Edité par CCSD ; Wiley -

International audience. Aims Due to their central mechanism of action, antiseizure medications (ASMs) could lead to adverse effects likely to impair driving skills. Their extended use to neuropsychiatric disorders makes it a class of drugs to monitor for their road traffic accidental (RTA) potential. We aimed to assess the reporting association between ASMs and RTAs using the World Health Organization pharmacovigilance database (VigiBase). Methods We performed a disproportionality analysis to compute adjusted reporting odds ratios to evaluate the strength of reporting association between ASMs and RTAs.
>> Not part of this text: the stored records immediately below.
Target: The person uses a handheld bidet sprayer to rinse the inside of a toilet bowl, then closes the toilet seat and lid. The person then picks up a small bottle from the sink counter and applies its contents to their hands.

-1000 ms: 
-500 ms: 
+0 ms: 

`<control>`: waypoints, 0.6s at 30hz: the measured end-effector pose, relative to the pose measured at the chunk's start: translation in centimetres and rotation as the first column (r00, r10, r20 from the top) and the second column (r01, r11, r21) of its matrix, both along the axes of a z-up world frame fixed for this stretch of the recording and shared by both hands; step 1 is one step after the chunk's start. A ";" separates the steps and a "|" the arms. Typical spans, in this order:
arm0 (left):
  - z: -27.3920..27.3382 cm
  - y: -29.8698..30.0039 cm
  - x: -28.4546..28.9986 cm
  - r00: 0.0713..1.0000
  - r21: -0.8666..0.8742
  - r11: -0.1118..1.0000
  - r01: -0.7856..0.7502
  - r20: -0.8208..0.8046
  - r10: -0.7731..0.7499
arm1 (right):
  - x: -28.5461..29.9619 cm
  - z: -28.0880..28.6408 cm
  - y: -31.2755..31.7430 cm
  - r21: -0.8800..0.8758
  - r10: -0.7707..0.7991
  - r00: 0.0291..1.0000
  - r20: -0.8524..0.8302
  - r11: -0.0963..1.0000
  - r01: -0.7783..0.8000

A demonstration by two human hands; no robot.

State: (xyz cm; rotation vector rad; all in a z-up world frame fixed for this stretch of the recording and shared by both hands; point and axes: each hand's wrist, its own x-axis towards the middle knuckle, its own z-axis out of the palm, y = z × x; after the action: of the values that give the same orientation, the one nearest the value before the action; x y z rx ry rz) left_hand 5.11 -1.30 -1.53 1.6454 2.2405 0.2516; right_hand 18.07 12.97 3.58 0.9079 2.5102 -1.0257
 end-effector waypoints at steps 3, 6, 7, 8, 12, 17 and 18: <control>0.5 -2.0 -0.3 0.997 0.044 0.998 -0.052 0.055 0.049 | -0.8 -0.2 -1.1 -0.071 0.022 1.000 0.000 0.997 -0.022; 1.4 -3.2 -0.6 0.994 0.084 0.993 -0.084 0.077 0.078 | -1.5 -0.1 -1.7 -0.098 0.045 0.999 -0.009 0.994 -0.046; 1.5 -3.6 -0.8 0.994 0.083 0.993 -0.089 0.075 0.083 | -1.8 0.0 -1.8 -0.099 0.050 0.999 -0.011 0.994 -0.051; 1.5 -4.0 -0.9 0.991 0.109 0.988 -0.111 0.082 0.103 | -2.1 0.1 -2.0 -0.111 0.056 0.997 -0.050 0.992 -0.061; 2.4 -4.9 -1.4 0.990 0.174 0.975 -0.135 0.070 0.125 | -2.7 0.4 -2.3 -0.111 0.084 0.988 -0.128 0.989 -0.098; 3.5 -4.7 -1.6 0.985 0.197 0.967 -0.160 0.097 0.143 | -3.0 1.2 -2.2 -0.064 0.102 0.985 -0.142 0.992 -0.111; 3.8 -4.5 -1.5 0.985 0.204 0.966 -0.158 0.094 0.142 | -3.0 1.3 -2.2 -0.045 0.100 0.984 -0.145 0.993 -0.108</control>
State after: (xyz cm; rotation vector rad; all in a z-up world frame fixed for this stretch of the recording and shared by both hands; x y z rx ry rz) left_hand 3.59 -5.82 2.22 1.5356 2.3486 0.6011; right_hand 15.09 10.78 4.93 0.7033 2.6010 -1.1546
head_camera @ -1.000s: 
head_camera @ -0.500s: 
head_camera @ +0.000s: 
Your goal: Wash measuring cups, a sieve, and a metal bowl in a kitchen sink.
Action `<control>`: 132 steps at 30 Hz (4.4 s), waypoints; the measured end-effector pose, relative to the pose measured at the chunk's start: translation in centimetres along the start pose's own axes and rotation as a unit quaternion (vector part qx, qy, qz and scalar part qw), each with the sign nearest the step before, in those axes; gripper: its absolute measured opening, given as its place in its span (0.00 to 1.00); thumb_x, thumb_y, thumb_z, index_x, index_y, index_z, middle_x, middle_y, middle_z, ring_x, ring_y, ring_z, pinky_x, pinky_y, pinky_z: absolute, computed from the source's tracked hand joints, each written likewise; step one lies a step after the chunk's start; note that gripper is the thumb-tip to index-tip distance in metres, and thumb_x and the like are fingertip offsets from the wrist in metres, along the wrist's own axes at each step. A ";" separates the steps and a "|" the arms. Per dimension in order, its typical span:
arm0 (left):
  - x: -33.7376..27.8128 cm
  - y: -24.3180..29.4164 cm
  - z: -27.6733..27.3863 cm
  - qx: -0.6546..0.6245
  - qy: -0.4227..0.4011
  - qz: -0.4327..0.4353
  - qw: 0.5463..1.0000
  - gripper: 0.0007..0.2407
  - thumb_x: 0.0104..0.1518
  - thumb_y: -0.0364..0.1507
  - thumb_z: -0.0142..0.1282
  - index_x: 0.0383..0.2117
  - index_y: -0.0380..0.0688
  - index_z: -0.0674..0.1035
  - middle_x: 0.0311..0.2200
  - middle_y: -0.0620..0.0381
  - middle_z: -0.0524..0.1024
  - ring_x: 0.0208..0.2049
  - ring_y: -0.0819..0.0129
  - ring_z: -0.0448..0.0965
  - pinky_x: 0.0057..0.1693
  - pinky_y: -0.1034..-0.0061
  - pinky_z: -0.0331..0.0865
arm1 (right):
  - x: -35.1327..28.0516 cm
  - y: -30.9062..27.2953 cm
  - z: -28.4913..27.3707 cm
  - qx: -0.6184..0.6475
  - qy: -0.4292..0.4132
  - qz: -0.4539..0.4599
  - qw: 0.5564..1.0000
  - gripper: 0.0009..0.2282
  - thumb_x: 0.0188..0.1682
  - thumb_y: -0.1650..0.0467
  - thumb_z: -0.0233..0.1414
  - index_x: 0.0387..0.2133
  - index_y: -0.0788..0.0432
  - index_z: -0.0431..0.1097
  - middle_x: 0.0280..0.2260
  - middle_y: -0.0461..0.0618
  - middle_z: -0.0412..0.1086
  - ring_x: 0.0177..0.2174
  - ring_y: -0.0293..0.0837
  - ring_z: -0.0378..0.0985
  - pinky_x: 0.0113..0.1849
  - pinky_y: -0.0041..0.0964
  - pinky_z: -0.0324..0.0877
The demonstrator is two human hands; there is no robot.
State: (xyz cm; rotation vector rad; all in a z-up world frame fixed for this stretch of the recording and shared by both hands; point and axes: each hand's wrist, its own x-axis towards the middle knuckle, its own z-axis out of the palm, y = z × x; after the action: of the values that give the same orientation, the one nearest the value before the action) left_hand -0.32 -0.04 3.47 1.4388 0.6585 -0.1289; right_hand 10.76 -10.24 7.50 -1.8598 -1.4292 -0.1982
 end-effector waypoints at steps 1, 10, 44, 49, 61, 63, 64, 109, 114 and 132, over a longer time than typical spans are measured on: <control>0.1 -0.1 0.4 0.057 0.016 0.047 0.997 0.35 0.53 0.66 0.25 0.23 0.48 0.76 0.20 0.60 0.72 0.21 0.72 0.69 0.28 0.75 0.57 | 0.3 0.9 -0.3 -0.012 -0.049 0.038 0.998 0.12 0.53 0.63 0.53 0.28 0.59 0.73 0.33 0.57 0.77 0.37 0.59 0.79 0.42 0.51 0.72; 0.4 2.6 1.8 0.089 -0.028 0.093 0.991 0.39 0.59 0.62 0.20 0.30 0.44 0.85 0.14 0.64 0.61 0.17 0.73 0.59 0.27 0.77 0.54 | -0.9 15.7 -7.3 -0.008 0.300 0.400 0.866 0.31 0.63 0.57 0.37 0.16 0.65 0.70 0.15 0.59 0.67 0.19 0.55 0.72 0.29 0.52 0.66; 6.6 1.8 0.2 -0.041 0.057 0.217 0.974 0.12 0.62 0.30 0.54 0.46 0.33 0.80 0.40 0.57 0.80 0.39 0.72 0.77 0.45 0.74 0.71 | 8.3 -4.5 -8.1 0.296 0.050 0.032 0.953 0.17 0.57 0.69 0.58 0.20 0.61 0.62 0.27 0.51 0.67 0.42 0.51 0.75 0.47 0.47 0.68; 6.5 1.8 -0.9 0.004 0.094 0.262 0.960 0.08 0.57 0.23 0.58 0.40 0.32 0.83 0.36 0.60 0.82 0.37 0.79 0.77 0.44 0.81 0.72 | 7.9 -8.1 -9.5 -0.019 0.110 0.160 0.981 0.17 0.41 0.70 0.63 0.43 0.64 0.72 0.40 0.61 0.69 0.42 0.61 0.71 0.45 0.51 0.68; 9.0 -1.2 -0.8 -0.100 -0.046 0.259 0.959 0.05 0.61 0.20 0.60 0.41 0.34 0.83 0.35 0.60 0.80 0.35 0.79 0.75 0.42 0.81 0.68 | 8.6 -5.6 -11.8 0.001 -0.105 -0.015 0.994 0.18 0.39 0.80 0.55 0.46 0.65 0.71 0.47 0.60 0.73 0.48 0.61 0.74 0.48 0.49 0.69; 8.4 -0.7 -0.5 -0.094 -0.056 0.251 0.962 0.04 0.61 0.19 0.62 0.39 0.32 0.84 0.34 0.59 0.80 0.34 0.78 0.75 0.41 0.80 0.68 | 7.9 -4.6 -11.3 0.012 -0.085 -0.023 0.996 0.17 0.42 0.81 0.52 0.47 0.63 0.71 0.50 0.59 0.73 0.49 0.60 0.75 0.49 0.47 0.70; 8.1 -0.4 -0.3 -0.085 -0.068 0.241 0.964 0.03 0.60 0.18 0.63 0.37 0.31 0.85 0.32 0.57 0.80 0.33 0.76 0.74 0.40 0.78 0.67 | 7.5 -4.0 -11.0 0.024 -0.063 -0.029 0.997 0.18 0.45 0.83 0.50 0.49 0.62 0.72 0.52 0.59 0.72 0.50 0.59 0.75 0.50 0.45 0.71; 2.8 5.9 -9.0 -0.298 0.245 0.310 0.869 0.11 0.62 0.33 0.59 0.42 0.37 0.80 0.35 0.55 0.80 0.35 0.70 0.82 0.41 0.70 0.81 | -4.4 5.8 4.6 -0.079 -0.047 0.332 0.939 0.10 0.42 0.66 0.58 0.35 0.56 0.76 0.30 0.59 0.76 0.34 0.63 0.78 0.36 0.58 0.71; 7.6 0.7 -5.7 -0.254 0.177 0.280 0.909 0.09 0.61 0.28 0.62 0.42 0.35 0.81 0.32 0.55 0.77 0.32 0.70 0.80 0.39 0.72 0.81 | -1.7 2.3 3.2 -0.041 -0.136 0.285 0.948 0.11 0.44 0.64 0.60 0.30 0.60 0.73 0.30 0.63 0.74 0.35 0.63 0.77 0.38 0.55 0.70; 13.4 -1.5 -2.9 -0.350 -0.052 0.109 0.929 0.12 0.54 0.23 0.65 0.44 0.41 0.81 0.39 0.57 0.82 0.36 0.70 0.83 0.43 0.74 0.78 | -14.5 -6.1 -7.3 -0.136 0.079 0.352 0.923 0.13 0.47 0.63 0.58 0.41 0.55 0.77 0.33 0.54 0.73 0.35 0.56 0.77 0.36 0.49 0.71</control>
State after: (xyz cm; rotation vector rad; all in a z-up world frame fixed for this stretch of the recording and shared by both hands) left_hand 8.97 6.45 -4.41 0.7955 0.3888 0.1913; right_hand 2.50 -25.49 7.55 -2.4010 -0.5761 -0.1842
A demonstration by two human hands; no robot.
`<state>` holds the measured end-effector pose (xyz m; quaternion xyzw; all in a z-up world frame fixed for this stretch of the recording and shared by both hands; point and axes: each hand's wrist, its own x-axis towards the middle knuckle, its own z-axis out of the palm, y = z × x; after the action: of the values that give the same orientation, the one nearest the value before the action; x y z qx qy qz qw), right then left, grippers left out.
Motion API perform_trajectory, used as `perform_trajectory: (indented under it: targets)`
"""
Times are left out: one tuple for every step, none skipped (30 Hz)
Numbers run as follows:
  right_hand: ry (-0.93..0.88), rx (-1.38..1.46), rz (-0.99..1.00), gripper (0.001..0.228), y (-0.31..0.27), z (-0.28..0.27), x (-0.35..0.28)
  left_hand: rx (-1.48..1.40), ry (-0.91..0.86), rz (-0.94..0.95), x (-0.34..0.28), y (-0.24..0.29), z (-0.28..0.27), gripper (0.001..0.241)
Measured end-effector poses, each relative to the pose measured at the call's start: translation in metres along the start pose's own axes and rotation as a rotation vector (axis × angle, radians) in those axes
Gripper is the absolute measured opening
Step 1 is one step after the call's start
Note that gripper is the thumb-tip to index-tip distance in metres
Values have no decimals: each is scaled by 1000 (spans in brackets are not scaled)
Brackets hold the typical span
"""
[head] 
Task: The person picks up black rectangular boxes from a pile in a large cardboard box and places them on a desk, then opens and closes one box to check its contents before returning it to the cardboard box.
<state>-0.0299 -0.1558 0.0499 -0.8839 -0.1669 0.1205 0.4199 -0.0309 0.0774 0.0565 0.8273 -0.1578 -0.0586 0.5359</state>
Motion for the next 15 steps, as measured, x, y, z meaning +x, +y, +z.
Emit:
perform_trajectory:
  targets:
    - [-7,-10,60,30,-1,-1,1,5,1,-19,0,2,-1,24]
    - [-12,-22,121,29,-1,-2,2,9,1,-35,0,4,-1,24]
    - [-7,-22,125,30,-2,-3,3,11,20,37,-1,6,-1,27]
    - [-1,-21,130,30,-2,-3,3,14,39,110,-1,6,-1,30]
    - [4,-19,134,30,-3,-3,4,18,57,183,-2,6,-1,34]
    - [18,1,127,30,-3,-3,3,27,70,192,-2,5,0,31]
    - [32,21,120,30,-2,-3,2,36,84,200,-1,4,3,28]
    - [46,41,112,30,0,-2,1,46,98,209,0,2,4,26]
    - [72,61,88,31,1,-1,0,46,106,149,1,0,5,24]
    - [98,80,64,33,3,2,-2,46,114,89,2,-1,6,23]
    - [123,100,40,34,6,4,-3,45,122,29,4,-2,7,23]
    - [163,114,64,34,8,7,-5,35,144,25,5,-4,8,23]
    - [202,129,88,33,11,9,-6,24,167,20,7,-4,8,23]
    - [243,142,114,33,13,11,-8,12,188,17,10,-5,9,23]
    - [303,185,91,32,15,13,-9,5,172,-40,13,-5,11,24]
A univariate analysis using the reporting odds‐ratio was used to assess drug–drug interactions between ASMs and RTAs. Results There were 1 341 509 reports associated with at least 1 ASM in VigiBase of whom 2.91‰ were RTAs reports. Eight ASMs were associated with higher reporting of RTAs compared to others (ranging from 1.35 [95% confidence interval 1.11–1.64] for lamotrigine to 4.36 [95% confidence interval 3.56–5.32] for cannabis). Eight significant drug–drug interactions were found between ASMs and the onset of RTA, mainly involving CYP450 induction. Conclusion A significant safety signal between RTAs and some ASMs was identified. Association of several ASMs might further increase the occurrence of RTA. ASMs prescription in patients with identified risk factors of RTA should be considered with caution. Study number: ClinicalTrials.gov , NCT04480996.